Chavales, de Jaime Penalva

ChavalesEn el comedor de un piso compartido se enmarcan las aspiraciones e incertidumbres de cinco amigos. Entre birras y patatas sabor paprika, este grupo de Chavales (2023) protagonizan la ópera prima del dibujante Jaime Penalva, una película de animación underground que conecta con el presente inmediato de la juventud universitaria en alquiler, trasladando la idiosincrasia autoral del fanzine y el cómic al terreno cinematográfico.

Esta concentración creativa sobre el total de la obra dota al conjunto de una identidad sumamente reconocible. La definición emocional de sus personajes viene dada por la representación de ciertos arquetipos juveniles, dando paso a una serie de voces cercanas interpretadas con elocuencia y conocimiento de causa. En ese aspecto, la transparencia creativa que ofrece logra traspasar la animación, acercando una realidad inmediata y próxima desde su ficción.

Por eso mismo, el conflicto central de Chavales viene acompañado de un problema tan mundano como el trabajo de final de grado, donde uno de los amigos depende del resultado para asegurar su futuro laboral.
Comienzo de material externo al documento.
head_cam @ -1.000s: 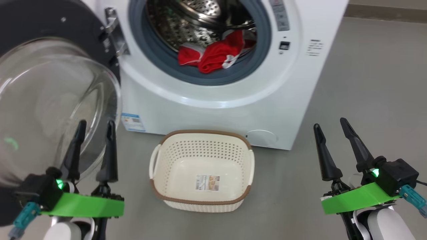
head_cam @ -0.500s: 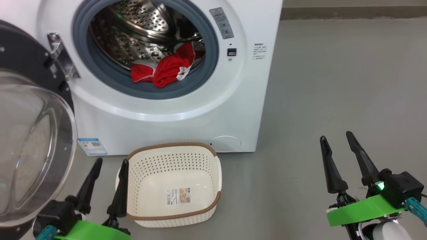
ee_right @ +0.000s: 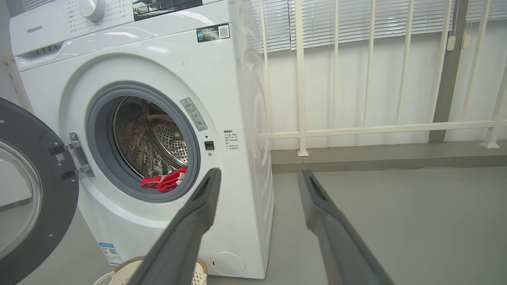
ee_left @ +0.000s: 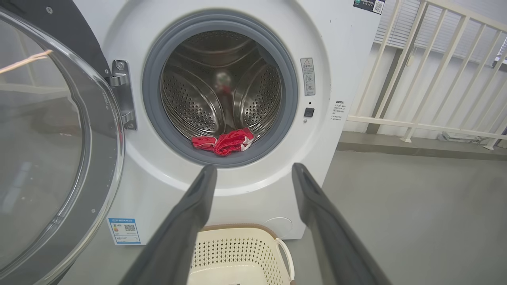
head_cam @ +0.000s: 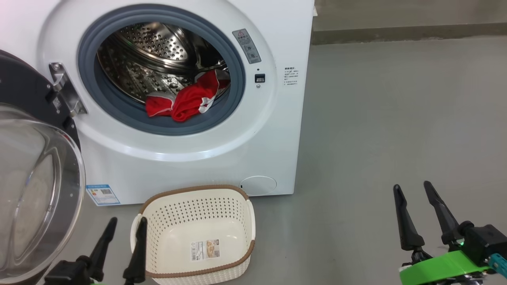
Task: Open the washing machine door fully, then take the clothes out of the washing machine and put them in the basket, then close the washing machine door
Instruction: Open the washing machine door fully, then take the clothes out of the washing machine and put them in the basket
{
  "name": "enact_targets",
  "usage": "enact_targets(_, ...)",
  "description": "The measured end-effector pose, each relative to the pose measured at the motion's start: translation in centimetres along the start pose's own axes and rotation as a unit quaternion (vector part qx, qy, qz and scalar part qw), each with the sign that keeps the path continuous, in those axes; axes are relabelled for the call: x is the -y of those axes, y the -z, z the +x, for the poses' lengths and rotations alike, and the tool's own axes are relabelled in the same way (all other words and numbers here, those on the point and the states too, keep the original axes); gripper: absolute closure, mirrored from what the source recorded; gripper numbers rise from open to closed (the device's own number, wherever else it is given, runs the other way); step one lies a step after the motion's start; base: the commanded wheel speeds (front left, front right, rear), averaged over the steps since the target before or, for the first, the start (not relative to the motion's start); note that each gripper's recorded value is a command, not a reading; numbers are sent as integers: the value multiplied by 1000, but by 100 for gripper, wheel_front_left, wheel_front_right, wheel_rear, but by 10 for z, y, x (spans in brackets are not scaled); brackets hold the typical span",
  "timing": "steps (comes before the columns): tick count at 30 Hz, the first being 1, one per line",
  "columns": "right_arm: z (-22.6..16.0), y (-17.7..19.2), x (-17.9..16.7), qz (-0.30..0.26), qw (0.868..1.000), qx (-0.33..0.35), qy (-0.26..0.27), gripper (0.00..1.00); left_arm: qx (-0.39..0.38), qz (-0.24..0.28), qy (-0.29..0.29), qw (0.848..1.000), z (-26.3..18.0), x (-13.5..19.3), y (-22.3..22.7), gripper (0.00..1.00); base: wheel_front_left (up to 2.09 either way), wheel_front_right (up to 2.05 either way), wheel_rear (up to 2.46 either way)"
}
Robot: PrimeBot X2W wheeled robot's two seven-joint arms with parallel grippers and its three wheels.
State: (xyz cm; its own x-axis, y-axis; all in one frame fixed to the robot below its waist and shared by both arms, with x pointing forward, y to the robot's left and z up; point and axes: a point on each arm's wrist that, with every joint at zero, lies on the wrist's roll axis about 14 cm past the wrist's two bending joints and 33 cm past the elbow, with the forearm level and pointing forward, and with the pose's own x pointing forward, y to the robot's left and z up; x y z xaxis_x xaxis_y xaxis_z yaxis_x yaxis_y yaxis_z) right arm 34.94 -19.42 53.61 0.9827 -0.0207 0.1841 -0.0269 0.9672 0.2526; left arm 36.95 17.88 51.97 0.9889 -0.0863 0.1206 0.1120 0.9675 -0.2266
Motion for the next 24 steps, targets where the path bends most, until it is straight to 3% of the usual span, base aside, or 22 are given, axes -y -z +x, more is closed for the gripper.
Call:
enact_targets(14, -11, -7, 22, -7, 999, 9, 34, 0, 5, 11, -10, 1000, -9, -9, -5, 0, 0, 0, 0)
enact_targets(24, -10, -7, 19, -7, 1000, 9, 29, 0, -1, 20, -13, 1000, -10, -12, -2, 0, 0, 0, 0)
A partir de ese momento, los colegas trazan un plan para infiltrarse una noche en la universidad y cambiar la nota. Lo bonito de esta decisión precipitada radica en el trabajo conjunto que realizan para llevar a cabo la hazaña, afianzando sus lazos mediante la suma de sus frustraciones. Ese es el caso de otro de sus personajes, quien tiene planteado hacer una maqueta musical y necesita reunir a sus amigos para saber su opinión. Aquí es donde la película logra otro de sus aciertos, introduciendo dos canciones del grupo Autoescuela desde este chico. A poco que un oyente se acerca a la música de este grupo asturiano, identificará que esta está repleta de nombres propios, y aunque sea simplemente un rasgo de estilo, su incorporación revela cierta proximidad con la realidad que plasman. Además, este sentimiento se traduce en la propia película, haciendo tangibles sus dilemas y pasiones individuales, reconociéndose desde sus particulares apodos.
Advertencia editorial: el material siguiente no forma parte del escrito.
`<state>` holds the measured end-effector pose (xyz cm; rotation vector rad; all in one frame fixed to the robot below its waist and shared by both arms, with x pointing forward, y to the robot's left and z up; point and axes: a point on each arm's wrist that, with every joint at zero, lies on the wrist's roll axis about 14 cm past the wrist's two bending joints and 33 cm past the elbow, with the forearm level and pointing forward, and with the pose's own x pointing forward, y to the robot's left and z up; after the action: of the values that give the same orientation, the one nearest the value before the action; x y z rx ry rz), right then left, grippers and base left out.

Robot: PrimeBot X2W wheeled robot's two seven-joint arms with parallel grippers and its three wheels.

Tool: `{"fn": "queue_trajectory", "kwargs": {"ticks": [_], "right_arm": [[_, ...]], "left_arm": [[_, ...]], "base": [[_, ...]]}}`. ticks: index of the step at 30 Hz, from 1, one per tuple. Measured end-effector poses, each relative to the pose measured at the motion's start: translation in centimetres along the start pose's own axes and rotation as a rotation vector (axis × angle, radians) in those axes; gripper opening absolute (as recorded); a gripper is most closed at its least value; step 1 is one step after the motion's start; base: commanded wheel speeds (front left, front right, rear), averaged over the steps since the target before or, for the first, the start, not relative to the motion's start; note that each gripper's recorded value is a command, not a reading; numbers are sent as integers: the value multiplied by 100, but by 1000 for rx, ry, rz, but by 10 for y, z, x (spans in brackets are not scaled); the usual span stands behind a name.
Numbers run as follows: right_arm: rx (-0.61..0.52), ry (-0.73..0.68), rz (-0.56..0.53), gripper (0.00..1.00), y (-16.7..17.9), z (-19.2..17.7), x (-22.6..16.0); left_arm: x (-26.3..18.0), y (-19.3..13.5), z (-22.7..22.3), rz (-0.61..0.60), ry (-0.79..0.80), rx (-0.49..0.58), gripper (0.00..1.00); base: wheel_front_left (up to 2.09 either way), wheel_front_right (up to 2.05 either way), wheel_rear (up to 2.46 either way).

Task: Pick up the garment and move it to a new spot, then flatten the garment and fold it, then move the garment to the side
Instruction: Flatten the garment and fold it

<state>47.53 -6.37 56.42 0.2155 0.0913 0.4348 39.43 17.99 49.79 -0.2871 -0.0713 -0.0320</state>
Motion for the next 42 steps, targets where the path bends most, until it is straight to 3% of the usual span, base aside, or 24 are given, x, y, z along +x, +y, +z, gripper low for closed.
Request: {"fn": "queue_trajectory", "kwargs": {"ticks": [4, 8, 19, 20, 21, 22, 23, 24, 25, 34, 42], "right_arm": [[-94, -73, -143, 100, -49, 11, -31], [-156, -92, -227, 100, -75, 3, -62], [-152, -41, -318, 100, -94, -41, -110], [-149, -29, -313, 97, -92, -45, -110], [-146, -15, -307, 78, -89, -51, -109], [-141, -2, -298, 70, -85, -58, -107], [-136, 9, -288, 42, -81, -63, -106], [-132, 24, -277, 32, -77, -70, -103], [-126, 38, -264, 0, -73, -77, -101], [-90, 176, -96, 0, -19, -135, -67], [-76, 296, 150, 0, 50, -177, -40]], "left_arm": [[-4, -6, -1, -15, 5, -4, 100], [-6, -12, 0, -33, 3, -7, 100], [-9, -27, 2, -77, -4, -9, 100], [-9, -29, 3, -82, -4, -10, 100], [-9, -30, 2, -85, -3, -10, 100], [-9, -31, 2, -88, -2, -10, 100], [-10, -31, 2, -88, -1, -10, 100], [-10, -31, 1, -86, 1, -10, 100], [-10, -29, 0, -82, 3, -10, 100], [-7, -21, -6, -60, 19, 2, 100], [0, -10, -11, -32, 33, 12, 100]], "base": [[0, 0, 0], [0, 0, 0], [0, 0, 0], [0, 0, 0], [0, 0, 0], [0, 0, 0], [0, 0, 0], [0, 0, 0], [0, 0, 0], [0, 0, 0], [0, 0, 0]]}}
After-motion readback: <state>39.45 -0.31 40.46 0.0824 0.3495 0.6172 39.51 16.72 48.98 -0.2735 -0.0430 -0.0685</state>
A grandes rasgos, la película de Penalva acoge el lenguaje de esta modernidad desubicada y logra redondear una película que brilla con luz propia, donde estudiantes y artistas sin rumbo se alían ante la incertidumbre de un futuro cada vez más cercano. Esa inquietud resulta en su totalidad, comprometiendo forma y fondo al discurso emocional que propone, sin grandes alardes ni épicas, pero logrando que aquello que es narrado sea todo lo que importe durante su hora de duración. Por eso mismo, en un año en el que la animación nacional es tan aplaudida y reivindicada, también es necesario destacar aquellas propuestas que existen fuera del circuito comercial —así como cortometrajes y mediometrajes—, que ven su recorrido vital reducido a los pocos festivales que apuestan por su proyección. De esta forma, películas como Chavales o Heavies tendres (Juanjo Sáez, 2023) —con quien se hermana espiritualmente—, son tan valiosas, ya que profesan una proximidad desde su propia concepción y dan voz a otro tipo de posibilidades creativas; tangibles, a pie de calle.